## [Work task]
Once you find the line with "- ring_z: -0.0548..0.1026" in the entries below, return exactly every line from it through the line with "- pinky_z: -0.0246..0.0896".

[Saved data entries]
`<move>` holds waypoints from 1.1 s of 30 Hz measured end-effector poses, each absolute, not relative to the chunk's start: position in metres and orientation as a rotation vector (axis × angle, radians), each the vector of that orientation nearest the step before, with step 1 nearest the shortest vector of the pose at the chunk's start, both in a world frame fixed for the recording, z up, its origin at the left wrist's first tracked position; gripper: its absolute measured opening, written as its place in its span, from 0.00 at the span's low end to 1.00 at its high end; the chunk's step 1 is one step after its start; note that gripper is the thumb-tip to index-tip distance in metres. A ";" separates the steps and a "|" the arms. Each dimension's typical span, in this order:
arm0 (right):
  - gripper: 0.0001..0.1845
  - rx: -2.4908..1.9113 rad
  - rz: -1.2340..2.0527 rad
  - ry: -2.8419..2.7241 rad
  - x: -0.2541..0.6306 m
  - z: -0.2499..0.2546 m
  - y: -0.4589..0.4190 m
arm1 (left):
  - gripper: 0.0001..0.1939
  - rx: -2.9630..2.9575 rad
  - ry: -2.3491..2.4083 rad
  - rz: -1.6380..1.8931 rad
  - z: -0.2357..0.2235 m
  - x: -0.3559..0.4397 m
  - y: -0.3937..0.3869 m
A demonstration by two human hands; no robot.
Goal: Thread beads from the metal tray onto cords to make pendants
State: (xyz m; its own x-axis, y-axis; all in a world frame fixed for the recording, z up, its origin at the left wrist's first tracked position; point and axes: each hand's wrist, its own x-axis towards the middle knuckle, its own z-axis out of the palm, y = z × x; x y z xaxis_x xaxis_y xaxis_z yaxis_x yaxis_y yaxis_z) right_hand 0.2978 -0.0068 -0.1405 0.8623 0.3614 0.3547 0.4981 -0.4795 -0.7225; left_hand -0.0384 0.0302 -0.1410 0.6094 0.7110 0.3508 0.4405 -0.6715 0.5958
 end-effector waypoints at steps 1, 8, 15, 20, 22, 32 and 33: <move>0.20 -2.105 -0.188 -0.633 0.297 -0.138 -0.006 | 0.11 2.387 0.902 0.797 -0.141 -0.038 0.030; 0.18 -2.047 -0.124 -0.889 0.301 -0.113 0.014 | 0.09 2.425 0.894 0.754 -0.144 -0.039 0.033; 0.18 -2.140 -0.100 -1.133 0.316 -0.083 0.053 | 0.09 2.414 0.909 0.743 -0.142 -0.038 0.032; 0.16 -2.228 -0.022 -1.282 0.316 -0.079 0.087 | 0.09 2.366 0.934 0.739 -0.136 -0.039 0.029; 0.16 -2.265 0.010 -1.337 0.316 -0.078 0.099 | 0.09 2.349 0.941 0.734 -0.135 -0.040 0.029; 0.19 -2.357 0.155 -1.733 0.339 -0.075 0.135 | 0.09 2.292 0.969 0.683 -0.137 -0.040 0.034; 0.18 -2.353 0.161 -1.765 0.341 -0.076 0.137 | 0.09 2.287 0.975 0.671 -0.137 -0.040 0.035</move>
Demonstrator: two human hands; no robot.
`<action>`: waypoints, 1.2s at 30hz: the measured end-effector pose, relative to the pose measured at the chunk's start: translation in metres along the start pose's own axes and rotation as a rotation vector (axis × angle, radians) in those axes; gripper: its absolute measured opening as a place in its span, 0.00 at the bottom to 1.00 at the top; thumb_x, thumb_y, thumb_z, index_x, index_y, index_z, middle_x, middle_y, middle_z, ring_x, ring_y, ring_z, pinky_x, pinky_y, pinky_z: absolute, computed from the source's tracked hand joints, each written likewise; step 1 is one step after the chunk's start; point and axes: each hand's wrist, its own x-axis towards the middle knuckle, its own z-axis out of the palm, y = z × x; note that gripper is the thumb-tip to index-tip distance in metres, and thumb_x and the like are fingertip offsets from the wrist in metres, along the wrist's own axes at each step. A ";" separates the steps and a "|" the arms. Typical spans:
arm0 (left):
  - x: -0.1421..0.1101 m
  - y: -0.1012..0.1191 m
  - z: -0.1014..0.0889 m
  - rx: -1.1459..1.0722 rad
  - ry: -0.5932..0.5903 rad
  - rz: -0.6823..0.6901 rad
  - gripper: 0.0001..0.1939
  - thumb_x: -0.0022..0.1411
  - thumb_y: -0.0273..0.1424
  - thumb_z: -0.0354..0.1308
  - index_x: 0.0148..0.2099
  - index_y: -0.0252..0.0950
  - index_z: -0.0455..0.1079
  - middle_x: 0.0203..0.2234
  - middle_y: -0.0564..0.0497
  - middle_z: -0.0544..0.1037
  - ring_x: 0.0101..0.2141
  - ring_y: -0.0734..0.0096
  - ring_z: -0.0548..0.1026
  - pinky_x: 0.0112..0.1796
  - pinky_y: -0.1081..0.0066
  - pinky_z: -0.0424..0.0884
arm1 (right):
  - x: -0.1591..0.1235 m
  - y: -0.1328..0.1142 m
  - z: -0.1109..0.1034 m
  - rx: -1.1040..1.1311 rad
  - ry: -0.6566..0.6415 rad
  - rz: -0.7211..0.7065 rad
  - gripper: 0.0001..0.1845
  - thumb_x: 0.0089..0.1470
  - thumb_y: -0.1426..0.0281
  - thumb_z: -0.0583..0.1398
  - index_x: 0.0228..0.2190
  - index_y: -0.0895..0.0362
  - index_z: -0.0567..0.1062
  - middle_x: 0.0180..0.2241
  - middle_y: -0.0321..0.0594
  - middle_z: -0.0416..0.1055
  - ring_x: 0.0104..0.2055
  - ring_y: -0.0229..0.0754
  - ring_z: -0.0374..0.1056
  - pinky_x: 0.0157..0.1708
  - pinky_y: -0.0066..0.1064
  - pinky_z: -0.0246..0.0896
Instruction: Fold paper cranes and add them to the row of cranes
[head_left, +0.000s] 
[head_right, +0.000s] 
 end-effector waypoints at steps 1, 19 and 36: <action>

## [Result of the task]
  - ring_z: -0.0548..0.1026
  - pinky_x: 0.0112..0.1796
  - pinky_y: -0.1081..0.0066
  - pinky_z: -0.0424..0.0884
arm1 (right):
  - x: -0.1591..0.1235 m
  - y: -0.1328..0.1142 m
  - z: -0.1109..0.1034 m
  - rx: -1.1040..1.1311 rad
  - ry: -0.6566..0.6415 rad
  - rz: -0.7211..0.7065 rad
  - gripper: 0.0001..0.1845
  - thumb_x: 0.0089..0.1470
  - thumb_y: -0.1426..0.0281
  - thumb_z: -0.0583..0.1398
  - index_x: 0.0228..0.2190
  - index_y: -0.0895..0.0362
  - index_z: -0.0567..0.1062
  - middle_x: 0.0180..0.2241
  - middle_y: -0.0321..0.0594
  - middle_z: -0.0416..0.1055
  - ring_x: 0.0104..0.2055
  - ring_y: -0.0229..0.0754
  - ring_z: -0.0374..0.1056
  - pinky_x: 0.0157..0.1708
  - pinky_y: -0.0066..0.1064
  - pinky_z: -0.0246..0.0896

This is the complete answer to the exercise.